# Given material

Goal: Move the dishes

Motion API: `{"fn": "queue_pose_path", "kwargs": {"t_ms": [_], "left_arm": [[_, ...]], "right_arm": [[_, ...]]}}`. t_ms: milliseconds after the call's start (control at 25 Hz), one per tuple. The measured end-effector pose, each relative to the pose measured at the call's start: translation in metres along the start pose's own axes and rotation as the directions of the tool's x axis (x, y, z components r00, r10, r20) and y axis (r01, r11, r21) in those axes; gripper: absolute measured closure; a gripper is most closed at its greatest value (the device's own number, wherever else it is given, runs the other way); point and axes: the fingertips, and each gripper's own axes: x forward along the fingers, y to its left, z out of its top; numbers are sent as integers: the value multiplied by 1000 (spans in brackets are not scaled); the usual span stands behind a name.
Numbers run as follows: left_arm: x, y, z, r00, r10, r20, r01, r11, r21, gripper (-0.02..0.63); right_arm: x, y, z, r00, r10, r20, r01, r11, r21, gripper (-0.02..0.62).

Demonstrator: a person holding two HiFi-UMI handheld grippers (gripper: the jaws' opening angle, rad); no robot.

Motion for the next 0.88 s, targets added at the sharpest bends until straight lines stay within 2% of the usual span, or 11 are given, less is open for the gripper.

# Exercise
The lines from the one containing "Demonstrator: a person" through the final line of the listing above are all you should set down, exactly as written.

# Response area
Demonstrator: a person holding two HiFi-UMI handheld grippers (gripper: the jaws' opening angle, rad); no robot.

Motion for the next 0.88 s, targets added at the sharpest bends until straight lines stay within 2% of the usual span, or 11 are given, less is open for the gripper.

With this, the exercise is done.